Probabilistic Reasoning In Intelligent Systems written by Judea Pearl and has been published by Elsevier this book supported file pdf, txt, epub, kindle and other format this book has been release on 2014-06-28 with Computers categories.


Probabilistic Reasoning in Intelligent Systems is a complete and accessible account of the theoretical foundations and computational methods that underlie plausible reasoning under uncertainty. The author provides a coherent explication of probability as a language for reasoning with partial belief and offers a unifying perspective on other AI approaches to uncertainty, such as the Dempster-Shafer formalism, truth maintenance systems, and nonmonotonic logic. The author distinguishes syntactic and semantic approaches to uncertainty--and offers techniques, based on belief networks, that provide a mechanism for making semantics-based systems operational. Specifically, network-propagation techniques serve as a mechanism for combining the theoretical coherence of probability theory with modern demands of reasoning-systems technology: modular declarative inputs, conceptually meaningful inferences, and parallel distributed computation.

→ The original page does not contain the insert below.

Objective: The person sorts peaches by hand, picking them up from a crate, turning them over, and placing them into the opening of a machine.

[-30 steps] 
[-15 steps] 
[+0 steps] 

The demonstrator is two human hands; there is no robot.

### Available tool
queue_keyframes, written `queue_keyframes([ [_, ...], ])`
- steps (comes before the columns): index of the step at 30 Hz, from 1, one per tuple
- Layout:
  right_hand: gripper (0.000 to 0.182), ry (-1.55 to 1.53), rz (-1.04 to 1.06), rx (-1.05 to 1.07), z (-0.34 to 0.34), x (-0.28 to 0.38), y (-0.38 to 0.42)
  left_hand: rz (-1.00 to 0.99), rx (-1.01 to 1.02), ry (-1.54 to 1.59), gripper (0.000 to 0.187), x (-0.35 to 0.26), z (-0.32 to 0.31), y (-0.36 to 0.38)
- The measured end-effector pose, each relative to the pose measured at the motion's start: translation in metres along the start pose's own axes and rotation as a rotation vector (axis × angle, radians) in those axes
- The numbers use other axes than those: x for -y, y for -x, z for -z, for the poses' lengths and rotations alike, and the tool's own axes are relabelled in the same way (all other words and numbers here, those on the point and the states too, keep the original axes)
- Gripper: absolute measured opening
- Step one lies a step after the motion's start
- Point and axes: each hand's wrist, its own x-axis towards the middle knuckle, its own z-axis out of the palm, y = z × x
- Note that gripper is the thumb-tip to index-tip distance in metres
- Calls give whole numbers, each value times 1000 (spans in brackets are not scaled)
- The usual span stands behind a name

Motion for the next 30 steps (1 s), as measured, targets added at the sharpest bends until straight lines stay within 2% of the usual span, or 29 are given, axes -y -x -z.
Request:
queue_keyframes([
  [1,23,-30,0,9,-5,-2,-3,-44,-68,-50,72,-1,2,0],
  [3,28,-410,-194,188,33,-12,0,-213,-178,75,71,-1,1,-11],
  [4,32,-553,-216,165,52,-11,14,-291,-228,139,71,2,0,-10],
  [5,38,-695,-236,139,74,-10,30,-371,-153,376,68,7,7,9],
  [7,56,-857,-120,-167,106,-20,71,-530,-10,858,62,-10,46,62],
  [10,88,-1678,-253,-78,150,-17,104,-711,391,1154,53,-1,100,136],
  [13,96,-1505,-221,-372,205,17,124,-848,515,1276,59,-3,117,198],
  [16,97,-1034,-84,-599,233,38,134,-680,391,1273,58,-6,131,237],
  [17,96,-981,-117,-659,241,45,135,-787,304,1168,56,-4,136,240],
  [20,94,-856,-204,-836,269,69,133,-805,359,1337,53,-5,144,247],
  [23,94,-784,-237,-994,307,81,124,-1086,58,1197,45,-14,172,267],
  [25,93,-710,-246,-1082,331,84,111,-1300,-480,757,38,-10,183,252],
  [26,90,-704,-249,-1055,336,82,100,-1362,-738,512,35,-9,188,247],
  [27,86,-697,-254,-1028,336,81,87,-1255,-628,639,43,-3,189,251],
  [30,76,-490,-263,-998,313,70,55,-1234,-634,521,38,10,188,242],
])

Application areas include diagnosis, forecasting, image interpretation, multi-sensor fusion, decision support systems, plan recognition, planning, speech recognition--in short, almost every task requiring that conclusions be drawn from uncertain clues and incomplete information. Probabilistic Reasoning in Intelligent Systems will be of special interest to scholars and researchers in AI, decision theory, statistics, logic, philosophy, cognitive psychology, and the management sciences. Professionals in the areas of knowledge-based systems, operations research, engineering, and statistics will find theoretical and computational tools of immediate practical use. The book can also be used as an excellent text for graduate-level courses in AI, operations research, or applied probability.